> AIM OF THE TASK: Each line of the records that holds the word "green" should be copied out.

[Recorded data]
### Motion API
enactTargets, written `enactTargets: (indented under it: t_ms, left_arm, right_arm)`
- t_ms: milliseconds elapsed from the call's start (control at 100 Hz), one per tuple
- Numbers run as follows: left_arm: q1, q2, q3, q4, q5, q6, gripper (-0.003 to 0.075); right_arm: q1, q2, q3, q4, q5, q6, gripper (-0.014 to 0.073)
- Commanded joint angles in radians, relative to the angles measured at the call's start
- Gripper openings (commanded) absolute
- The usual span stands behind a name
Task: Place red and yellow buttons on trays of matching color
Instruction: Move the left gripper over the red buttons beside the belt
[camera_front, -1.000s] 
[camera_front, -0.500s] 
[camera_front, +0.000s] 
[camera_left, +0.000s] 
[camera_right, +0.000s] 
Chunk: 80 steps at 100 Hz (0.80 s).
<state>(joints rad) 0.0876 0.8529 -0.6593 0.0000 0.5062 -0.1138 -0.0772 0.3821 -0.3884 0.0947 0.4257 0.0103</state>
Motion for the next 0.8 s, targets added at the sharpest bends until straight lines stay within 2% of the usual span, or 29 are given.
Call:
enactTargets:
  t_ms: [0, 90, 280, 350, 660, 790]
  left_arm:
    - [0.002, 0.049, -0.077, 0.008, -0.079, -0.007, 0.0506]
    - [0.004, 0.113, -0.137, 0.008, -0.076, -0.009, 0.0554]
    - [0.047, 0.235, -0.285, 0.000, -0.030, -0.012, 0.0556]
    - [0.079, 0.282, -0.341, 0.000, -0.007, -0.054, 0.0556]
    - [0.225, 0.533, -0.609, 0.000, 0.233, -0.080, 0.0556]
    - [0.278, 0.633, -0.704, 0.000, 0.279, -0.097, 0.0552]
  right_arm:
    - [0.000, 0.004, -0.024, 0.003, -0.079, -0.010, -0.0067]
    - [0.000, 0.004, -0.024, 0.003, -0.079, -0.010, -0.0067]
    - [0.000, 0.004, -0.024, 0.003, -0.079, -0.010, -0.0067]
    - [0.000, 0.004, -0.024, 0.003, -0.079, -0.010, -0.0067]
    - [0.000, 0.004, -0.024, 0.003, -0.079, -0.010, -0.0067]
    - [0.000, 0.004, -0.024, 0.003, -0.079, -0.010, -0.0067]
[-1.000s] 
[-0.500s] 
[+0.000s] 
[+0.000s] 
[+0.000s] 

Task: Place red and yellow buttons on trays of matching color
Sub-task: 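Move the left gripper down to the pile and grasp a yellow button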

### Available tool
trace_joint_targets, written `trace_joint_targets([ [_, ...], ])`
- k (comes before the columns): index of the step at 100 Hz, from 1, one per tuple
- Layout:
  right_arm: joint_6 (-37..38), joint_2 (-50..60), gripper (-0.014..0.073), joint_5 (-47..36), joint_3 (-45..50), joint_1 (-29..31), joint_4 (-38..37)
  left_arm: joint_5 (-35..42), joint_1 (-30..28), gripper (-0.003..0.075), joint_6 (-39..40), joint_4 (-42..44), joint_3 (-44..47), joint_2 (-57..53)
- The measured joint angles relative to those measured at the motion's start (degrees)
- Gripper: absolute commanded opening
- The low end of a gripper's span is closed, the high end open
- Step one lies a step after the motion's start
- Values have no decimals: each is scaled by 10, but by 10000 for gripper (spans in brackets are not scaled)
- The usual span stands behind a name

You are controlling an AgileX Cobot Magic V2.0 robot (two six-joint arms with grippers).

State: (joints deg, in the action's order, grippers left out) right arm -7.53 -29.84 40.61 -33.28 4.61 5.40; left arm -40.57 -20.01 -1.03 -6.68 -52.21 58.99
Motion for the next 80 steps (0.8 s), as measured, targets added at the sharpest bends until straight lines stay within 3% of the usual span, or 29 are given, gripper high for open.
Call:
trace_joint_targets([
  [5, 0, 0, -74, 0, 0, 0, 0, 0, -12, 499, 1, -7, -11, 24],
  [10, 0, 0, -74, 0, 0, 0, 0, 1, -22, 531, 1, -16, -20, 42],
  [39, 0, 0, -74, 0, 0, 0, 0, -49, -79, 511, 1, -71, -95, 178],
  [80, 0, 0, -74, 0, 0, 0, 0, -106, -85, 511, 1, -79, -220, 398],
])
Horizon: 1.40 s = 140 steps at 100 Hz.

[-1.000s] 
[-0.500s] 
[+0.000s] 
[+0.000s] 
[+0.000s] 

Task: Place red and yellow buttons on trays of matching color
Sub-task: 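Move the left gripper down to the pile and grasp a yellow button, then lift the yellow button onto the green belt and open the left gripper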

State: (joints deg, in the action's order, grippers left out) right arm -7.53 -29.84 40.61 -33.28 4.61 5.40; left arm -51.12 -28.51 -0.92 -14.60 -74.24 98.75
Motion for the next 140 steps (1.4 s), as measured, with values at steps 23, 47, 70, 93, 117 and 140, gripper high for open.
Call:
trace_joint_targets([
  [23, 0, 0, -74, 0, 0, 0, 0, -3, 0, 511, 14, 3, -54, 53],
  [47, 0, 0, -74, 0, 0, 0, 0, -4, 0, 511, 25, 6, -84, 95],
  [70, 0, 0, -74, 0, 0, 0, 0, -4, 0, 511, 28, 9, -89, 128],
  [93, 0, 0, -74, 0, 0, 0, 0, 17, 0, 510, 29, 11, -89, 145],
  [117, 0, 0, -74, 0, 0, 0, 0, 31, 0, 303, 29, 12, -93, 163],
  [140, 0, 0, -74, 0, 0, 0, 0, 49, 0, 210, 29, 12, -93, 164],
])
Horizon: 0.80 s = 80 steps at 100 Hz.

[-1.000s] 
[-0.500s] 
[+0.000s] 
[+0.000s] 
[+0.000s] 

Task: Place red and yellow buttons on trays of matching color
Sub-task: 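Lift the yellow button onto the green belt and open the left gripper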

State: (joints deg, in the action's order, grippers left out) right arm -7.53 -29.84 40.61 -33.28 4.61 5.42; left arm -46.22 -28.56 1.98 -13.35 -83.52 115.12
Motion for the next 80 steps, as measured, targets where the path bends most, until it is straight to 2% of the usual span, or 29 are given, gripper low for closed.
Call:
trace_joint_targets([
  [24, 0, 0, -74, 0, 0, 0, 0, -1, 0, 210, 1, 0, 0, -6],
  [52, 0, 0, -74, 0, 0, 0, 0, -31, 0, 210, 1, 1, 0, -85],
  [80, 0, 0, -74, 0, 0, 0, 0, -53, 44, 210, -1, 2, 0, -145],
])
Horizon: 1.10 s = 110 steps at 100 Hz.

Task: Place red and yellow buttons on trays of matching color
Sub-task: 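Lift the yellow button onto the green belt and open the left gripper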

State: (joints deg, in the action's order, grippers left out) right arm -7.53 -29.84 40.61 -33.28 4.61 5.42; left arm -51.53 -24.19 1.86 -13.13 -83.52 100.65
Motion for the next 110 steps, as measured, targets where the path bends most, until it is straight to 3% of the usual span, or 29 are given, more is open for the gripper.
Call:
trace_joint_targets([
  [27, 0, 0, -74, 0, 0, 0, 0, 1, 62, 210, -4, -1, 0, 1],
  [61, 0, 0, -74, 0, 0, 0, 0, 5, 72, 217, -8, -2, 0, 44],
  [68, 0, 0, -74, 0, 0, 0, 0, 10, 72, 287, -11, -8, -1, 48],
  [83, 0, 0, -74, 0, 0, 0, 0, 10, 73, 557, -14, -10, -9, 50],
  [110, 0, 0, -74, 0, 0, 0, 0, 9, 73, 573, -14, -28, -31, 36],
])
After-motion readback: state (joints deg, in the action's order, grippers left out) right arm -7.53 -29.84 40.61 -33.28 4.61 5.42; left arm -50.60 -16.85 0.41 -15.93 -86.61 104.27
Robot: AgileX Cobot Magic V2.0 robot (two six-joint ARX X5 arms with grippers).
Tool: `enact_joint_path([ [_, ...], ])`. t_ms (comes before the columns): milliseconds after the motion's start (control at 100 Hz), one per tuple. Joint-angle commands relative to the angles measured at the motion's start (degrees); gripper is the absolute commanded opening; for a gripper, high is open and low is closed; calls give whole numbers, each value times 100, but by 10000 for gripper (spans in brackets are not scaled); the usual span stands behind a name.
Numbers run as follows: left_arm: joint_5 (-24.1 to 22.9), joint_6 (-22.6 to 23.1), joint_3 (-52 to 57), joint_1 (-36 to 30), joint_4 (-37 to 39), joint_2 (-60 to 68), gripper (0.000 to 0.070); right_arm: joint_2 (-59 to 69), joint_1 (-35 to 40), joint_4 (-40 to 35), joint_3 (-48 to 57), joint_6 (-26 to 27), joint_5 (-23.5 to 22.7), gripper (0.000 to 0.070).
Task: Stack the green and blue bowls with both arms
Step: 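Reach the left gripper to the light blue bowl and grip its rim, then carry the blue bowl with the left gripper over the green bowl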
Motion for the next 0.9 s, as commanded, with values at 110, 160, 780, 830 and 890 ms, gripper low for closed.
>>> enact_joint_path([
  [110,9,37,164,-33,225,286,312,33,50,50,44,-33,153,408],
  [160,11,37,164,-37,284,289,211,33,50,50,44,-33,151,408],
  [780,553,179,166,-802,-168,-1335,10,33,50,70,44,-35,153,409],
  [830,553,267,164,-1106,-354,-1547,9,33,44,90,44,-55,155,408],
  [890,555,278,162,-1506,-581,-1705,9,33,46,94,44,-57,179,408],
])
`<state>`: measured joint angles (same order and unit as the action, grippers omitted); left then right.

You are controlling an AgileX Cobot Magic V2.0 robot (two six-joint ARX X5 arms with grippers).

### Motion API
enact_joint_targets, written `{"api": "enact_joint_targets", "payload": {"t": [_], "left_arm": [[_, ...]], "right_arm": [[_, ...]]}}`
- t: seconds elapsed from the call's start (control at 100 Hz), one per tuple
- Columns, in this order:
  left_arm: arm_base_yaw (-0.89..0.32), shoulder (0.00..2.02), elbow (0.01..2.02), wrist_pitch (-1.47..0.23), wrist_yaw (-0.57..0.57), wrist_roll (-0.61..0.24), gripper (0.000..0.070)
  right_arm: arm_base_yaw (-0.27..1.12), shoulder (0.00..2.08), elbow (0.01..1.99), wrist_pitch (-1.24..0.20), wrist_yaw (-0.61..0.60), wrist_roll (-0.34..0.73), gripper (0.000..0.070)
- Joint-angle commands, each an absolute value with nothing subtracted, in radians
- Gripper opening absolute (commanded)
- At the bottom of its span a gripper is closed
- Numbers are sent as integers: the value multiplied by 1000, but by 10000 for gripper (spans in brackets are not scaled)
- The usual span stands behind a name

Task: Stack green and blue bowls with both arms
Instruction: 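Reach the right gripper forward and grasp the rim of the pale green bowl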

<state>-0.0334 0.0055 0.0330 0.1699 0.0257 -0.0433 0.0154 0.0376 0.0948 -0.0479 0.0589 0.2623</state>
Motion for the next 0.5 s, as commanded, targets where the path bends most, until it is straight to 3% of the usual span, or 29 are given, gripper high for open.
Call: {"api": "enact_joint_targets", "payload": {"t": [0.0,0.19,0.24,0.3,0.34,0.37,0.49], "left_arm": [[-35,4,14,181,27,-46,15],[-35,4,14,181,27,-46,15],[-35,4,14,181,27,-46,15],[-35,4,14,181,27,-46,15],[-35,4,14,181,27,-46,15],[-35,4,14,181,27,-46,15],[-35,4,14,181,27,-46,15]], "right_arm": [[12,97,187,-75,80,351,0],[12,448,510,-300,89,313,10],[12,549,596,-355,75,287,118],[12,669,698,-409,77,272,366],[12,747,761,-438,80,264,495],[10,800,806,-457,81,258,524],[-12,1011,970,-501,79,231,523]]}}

> SOLUTION FOR THIS TASK:
Sub-task: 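Move the left gripper down to the pile and grasp a yellow button, then lift the yellow button onto the green belt and open the left gripper
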Sub-task: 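Lift the yellow button onto the green belt and open the left gripper
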Sub-task: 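Lift the yellow button onto the green belt and open the left gripper
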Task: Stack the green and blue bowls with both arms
Step: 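Reach the left gripper to the light blue bowl and grip its rim, then carry the blue bowl with the left gripper over the green bowl
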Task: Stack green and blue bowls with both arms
Instruction: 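Reach the right gripper forward and grasp the rim of the pale green bowl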

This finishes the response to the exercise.